For those who enjoy Biltmore style living, this can be a difficult transition. Many communities, including the well-off ones, have regular garage sales. You might find that someone is moving and needs to unload an almost new vacuum. If that fits your need, you’ll save a hundred dollars and still get a product with great suction. When funds deplete, the mall is just too much of a temptation. It does require more hunting and planning, but garage sales, thrift stores and consignment stores will save you a bundle. As you stroll through the items at these places, you’ll find clothes, furniture and knickknacks that contain character and even make your world more fun. When you save money at these stores, you’ll wonder why you ever shopped elsewhere.
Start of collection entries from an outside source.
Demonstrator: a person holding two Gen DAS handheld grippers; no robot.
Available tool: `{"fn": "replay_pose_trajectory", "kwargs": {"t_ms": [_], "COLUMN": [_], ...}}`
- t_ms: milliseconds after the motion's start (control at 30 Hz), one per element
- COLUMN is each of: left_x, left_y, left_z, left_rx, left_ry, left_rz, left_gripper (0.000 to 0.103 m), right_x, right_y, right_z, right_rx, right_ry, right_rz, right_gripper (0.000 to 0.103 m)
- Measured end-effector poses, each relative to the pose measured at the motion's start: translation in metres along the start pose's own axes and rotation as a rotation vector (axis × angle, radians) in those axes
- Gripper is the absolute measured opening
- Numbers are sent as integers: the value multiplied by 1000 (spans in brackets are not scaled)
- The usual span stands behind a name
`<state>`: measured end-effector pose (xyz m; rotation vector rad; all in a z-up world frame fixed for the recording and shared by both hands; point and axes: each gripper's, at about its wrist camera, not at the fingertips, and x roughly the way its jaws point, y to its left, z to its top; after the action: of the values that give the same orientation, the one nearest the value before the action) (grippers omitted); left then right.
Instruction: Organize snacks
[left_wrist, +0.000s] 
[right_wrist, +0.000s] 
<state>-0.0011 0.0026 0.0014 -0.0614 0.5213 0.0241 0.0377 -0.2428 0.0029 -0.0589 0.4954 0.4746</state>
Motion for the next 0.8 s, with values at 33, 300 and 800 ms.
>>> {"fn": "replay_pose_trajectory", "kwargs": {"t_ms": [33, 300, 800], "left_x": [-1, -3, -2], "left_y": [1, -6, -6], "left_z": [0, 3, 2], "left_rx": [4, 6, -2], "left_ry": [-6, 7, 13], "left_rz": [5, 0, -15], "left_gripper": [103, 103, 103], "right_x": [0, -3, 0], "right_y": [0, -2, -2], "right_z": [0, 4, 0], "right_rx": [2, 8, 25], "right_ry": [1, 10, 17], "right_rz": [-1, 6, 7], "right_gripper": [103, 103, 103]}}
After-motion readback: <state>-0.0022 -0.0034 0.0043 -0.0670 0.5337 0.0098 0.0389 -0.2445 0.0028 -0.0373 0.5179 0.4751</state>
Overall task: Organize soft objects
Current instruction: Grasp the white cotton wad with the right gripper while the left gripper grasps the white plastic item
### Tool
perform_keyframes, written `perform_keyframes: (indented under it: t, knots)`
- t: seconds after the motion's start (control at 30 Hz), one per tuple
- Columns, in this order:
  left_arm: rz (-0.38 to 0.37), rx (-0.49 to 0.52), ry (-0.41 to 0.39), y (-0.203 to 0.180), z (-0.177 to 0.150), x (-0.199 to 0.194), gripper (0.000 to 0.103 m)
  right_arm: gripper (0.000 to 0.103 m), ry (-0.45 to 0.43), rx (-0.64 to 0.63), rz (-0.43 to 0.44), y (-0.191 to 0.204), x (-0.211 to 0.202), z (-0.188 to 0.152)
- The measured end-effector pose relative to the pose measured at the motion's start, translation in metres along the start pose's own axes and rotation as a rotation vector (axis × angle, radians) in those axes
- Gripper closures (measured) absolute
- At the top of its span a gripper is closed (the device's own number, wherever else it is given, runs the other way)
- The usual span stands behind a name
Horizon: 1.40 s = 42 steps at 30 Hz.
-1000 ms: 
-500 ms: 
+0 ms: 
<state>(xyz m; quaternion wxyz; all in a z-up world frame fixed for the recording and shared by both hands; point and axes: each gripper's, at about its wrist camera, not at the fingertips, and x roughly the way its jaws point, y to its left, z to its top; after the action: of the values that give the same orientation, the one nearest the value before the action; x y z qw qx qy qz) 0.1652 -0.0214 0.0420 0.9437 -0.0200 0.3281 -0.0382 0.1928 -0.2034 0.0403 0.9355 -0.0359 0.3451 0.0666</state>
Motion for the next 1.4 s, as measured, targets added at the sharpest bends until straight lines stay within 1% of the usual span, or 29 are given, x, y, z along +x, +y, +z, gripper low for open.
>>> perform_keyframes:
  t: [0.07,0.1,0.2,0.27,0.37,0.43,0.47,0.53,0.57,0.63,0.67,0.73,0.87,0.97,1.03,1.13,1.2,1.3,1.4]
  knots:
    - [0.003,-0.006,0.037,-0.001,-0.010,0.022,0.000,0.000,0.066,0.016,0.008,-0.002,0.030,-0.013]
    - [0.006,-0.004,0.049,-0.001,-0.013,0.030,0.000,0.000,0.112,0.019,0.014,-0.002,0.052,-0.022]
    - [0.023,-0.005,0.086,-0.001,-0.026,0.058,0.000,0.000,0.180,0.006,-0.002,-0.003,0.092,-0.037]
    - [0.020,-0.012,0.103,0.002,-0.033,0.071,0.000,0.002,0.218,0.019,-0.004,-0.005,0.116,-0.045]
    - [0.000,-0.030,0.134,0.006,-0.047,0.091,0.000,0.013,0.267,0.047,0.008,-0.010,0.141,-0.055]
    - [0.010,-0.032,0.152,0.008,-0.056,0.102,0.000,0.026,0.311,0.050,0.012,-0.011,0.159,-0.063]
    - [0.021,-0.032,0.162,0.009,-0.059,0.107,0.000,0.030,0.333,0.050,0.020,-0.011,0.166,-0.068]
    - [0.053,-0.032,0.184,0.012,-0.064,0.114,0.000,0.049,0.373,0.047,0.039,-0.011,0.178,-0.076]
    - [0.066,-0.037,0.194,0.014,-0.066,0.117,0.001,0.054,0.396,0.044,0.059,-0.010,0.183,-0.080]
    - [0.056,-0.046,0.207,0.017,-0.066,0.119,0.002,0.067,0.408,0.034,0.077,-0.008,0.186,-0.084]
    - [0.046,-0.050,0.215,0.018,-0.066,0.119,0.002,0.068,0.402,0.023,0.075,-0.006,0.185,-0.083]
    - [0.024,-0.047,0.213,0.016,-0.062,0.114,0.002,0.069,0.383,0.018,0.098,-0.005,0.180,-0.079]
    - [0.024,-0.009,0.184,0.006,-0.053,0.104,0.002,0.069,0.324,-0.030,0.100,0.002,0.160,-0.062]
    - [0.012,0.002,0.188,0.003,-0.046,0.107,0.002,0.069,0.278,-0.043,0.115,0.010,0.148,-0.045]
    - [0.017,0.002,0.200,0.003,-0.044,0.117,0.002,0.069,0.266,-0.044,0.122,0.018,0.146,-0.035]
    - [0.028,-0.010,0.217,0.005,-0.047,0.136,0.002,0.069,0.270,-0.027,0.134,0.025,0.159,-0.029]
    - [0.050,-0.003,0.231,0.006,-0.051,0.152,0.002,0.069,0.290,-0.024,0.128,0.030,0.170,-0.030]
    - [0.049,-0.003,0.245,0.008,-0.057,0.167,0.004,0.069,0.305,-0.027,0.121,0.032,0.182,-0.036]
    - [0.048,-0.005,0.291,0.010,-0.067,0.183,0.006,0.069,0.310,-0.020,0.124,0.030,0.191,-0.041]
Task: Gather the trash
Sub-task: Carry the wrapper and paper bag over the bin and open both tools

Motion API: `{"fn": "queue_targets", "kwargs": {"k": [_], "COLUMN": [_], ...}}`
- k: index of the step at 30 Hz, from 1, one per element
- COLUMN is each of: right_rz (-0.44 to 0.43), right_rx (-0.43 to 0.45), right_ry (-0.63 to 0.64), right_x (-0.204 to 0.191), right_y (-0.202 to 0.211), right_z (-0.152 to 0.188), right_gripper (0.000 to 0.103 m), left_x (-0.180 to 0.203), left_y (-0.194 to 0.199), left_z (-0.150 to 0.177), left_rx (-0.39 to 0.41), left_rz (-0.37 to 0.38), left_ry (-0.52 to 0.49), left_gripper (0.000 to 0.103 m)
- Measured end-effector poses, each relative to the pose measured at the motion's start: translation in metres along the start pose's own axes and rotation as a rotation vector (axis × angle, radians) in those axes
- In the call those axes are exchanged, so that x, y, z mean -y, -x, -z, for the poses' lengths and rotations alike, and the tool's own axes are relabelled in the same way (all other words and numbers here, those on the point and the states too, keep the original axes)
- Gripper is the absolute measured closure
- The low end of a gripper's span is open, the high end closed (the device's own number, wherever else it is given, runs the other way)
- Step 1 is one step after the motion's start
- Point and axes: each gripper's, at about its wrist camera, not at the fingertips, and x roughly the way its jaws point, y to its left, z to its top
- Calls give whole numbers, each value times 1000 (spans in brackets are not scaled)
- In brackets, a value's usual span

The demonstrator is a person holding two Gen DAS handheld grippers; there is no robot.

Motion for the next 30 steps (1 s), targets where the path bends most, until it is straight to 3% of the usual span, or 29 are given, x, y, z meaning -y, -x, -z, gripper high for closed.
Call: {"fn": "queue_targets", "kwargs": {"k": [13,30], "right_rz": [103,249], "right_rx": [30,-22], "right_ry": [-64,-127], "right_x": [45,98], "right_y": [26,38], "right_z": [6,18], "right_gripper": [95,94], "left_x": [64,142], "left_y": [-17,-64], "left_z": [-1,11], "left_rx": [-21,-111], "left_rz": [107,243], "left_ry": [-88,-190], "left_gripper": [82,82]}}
4. Choose Cheap and Save Big on Cell Phones

We know the names of the big cell phone companies but did you know that they make their lines available to other companies too. Walmart’s Straight Talk uses the Sprint network at a fraction of the cost. You pay less for the same phones and less on a month to month basis with no contract. You can also set up a pay-as-you-go system with Straight Talk as if you had a contract, but without the extra fees. Republic Wireless limits their phone choice but cuts the cost incredibly by using a hybrid system of WiFi and 3G or 4G. PC Magazine has recognized these companies in their Reader’s Choice Awards. None of the big companies even got a mention.

5. Learn to Cook

It may sound like something out of the 1920’s but when you cook for yourself, you save a ton of bread. This doesn’t mean you will save big by buying a frozen dinner and warming it at home, though you may save a little. If you learn to cook, you’ll find out how many restaurants and fast service overcharge for what they make. They have to do it because they have a bunch of employees to pay. You don’t. When you buy food and make it, you’ll be able to pack it into lunches or make great dinners. You could even branch out and get creative for breakfast. Not only will you save a bunch, you’ll also probably find yourself getting healthier.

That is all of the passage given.